Blogosphere is turning grey
There was a time when the Internet was almost the exclusive domain of youth. But that sort of ageism will soon be irrelevant, judging by the small but growing phenomenon of seniors turning to blogging.india Updated: Dec 22, 2006 13:04 IST
There was a time when the Internet was almost the exclusive domain of youth. But that sort of ageism will soon be irrelevant, judging by the small but growing phenomenon of seniors turning to blogging.
The greying of the web recently hit the spotlight in Britain, where a 79-year-old grandfather — who goes by the handle 'geriatric1927' — jumped straight on to the latest trend in blogging: vlogging (as in video blogging).

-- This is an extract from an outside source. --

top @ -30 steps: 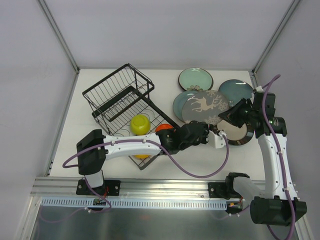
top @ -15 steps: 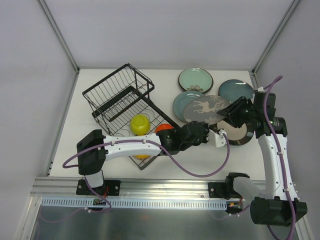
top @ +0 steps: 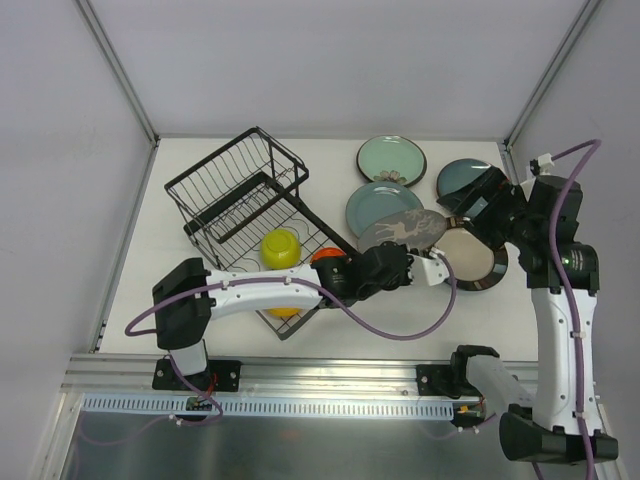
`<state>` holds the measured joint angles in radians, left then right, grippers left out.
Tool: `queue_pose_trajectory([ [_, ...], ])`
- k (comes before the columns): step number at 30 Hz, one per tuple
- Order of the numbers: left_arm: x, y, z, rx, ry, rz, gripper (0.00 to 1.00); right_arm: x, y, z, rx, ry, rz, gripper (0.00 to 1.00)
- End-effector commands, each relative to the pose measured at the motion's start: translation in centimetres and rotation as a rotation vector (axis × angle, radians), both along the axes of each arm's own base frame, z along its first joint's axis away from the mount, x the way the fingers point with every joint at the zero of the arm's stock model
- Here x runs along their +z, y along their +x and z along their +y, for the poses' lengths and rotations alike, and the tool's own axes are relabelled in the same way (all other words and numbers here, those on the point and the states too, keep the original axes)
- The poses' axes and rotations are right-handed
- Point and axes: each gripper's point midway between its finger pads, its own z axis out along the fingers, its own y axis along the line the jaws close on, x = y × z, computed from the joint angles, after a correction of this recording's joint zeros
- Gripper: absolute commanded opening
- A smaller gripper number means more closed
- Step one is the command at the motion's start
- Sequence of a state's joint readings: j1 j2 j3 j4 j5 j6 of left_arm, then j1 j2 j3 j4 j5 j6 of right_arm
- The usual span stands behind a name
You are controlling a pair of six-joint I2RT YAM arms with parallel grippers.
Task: Load the plates into the dish rack
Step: Pass the plate from the right arm to the left
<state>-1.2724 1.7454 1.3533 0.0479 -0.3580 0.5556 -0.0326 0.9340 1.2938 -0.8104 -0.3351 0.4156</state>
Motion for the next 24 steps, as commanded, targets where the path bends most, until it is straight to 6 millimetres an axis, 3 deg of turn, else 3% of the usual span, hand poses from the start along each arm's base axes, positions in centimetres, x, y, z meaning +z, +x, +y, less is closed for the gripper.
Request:
queue_pose_trajectory([
  [1,9.9,1.8,1.1,0.098,-0.337,0.032,0.0,2.3,-1.2,-1.1,-0.033,-0.075,-0.087,1.0],
  [5,12.0,2.8,2.6,0.155,-0.455,0.143,0.0,3.1,-2.4,-2.4,-0.083,-0.147,-0.12,0.99],
  [10,16.7,4.3,5.4,0.232,-0.659,0.263,0.0,3.4,-3.9,-4.5,-0.174,-0.237,-0.154,1.0],
  [15,21.3,5.0,7.7,0.317,-0.874,0.358,0.0,2.1,-4.8,-6.3,-0.259,-0.301,-0.147,1.0],
  [18,25.0,5.2,9.4,0.366,-1.014,0.365,0.0,1.2,-5.2,-6.7,-0.275,-0.323,-0.139,1.0],
  [24,30.4,6.2,14.0,0.543,-1.294,0.355,0.0,-0.1,-5.4,-6.7,-0.272,-0.331,-0.123,1.0],
])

The widower has found fame as the oldest active member on YouTube, the video hosting site owned by Google on which he recounts to the camera stories from his own grandparents who lived in Victorian England (The adress of the website is (www.youtube.com/profile?user=geriatric1927).
In France, the residents of an old people's home in Brittany contribute to a joint blog called 'Alleuxnautes' (alleux.over-blog.com), and a 'storytelling grandma', Laurence Lamiable, has found success on www.abreuvetascience.net/bloglaurence.
A retired Belgian woman, Annie (blog.syrie.be), has also been giving glimpses of her life in Syria, where she has been living for the past four years. Right now, they and other senior bloggers are on the fringe of the Internet revolution. But studies show their number is growing, especially in the 50-70 year age group.
"The tool is common among the young, but the gap between the 25-34 year-olds and the seniors is not as big as that," said Alexis Helcmanocki, the head of Ipsos's new technologies division which organised the poll.